The force of gravity of the body approximately constant, equal to the product of body mass on the acceleration of free fall g. The acceleration of gravity g ≈ 9.8 Newton per kg, or meter per second squared. g is a constant, the value of which varies only slightly for different points of the globe.
By definition, the elementary work of the force of gravity — the product of the force of gravity at an infinitely small movement of the body: dA = mg · dS. The displacement S is a function of time: S = S(t).
To find the work forces of gravity all the way L, you have to take the integral of the elementary work in L: A = ∫dA = ∫(mg · dS) = mg · ∫dS.

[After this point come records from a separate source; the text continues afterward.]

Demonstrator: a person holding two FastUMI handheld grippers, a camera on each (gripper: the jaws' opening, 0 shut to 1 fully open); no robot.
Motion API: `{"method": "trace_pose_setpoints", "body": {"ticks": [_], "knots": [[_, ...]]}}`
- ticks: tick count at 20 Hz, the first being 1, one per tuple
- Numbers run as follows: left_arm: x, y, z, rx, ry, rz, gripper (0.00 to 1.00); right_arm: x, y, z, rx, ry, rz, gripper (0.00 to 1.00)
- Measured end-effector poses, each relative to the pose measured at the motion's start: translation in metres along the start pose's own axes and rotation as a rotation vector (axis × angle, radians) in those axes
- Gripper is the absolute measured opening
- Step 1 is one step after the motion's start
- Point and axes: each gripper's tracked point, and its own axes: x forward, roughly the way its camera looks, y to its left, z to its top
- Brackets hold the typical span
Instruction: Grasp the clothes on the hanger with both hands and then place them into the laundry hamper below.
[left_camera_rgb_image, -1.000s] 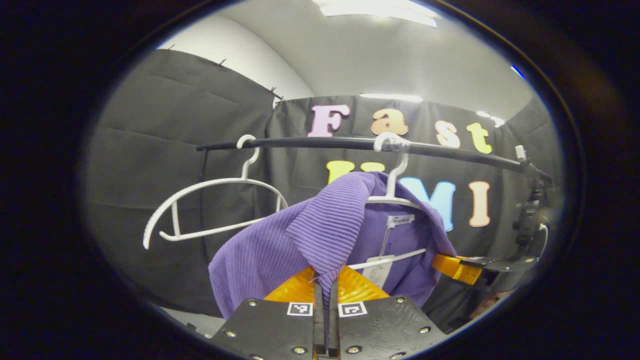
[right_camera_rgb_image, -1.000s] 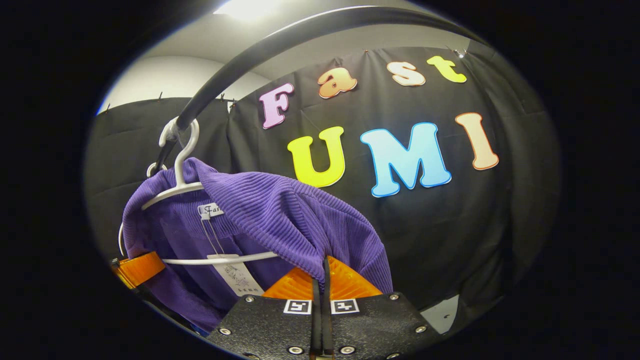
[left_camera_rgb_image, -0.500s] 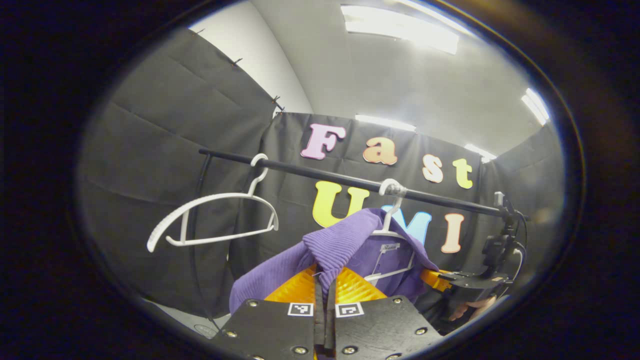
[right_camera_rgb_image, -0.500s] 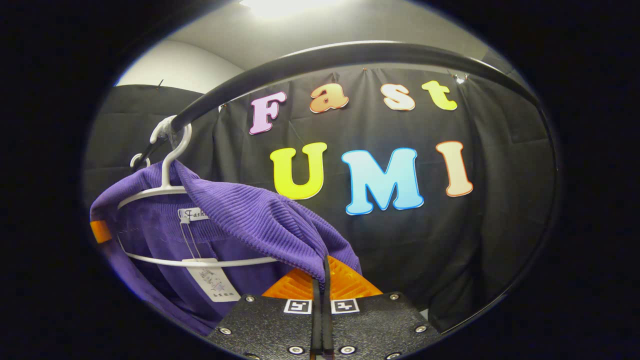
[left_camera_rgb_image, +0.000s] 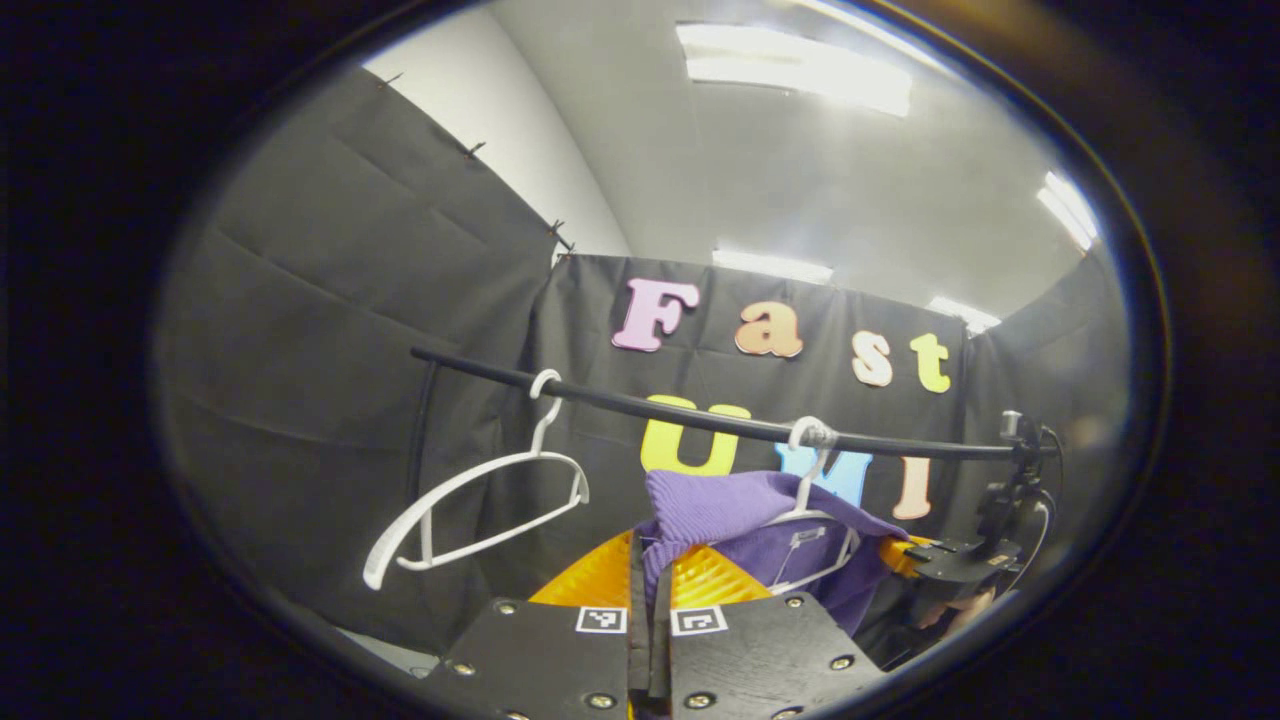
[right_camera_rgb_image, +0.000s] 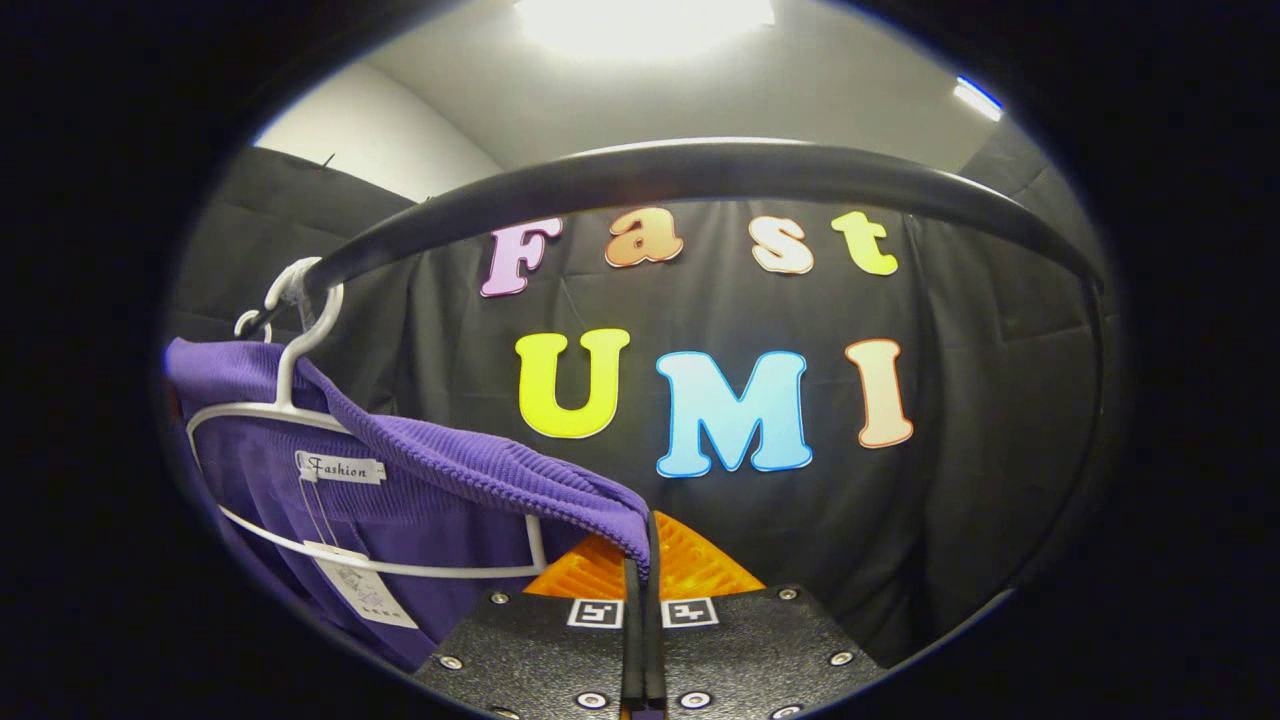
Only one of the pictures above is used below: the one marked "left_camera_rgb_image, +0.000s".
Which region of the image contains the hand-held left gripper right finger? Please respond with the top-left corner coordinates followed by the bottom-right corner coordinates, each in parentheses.
top-left (650, 545), bottom-right (889, 720)

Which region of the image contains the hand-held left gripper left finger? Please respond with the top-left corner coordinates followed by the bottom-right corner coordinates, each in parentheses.
top-left (418, 528), bottom-right (653, 720)

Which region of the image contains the purple corduroy jacket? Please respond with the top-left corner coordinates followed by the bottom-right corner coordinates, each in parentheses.
top-left (636, 469), bottom-right (911, 636)

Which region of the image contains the white plastic clothes hanger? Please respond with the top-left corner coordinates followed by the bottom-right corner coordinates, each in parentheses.
top-left (362, 369), bottom-right (591, 591)
top-left (765, 416), bottom-right (863, 595)

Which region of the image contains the black metal clothes rack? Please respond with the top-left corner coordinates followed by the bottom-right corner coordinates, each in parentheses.
top-left (405, 345), bottom-right (1061, 531)

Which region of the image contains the black backdrop cloth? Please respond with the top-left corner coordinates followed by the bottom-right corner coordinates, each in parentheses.
top-left (150, 68), bottom-right (1126, 656)

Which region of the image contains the large ceiling light panel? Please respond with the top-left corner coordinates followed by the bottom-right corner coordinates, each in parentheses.
top-left (676, 22), bottom-right (914, 118)

If the task is assigned to a function of speed from time to time, the dependence of travel time can be found by integration. For this you will need to know the initial conditions: the initial velocity, coordinates etc.
If the dependence of the acceleration time t, will have to integrate twice, because acceleration is the second derivative of the displacement.
If the task of this coordinate the equation, it should be understood that the movement reflects the difference between the starting and ending coordinates.
In addition to the force of gravity, the physical body can be other forcesaffecting its position in space. It is important to remember that the work is an additive value: the work of the resultant force is equal to the sum of the work terms of forces.
According to the theorem of Kenig, the work force on the moving material point is equal to the increment of the kinetic energy of this point: A(1-2) = K2 - K1. Knowing this, you can try to find the work of the force of gravity through kinetic energy.
To use tabular integration integrals of the elementary functions and rules of integration. Remember that integration is the reverse procedure of differentiation (finding the derivative).